◆ Your goal
Write out again each line of the material below, unchanged, from the first one to the line that holds "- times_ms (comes".

◆ Data below
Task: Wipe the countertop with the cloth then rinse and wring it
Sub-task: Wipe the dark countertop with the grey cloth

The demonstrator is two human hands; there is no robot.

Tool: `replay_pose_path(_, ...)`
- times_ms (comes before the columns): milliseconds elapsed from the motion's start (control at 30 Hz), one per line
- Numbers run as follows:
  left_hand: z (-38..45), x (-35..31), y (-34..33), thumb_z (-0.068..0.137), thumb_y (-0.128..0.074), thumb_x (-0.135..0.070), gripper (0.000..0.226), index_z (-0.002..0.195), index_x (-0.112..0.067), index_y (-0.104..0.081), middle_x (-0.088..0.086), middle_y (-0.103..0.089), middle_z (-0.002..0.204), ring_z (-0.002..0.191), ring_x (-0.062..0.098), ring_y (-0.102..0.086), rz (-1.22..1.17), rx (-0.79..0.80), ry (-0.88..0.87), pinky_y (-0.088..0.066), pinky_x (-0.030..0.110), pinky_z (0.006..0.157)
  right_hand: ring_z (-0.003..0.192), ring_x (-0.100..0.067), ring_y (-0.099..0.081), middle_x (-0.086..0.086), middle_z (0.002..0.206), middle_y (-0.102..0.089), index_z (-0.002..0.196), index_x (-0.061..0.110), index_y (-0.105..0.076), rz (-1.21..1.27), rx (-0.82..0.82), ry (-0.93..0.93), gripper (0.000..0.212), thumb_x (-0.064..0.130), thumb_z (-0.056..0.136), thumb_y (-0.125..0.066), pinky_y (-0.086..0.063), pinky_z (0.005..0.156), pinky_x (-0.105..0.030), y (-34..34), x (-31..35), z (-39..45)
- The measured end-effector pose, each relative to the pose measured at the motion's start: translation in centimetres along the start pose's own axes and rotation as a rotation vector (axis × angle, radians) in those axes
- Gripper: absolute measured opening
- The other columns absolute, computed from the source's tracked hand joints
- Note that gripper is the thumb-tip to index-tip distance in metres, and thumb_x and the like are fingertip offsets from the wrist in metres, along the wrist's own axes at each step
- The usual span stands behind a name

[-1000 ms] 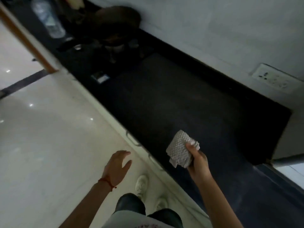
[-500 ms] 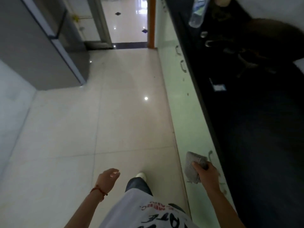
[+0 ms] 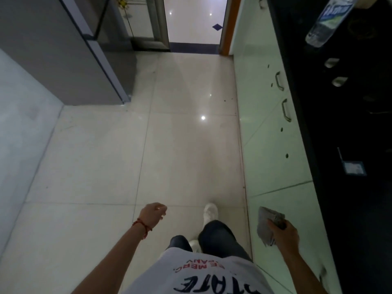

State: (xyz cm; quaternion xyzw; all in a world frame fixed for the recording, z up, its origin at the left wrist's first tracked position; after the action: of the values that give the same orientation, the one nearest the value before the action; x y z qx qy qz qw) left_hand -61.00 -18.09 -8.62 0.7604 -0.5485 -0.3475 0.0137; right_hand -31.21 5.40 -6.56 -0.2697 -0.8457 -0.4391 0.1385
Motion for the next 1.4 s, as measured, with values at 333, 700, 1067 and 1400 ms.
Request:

◆ Answer for the task
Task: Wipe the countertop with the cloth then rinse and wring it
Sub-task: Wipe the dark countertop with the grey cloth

The demonstrator is two human hands; there is no robot.

Tool: `replay_pose_path(_, ...)`
- times_ms (comes before the columns): milliseconds elapsed from the motion's start (control at 30 Hz), one per line

This exercise is now complete.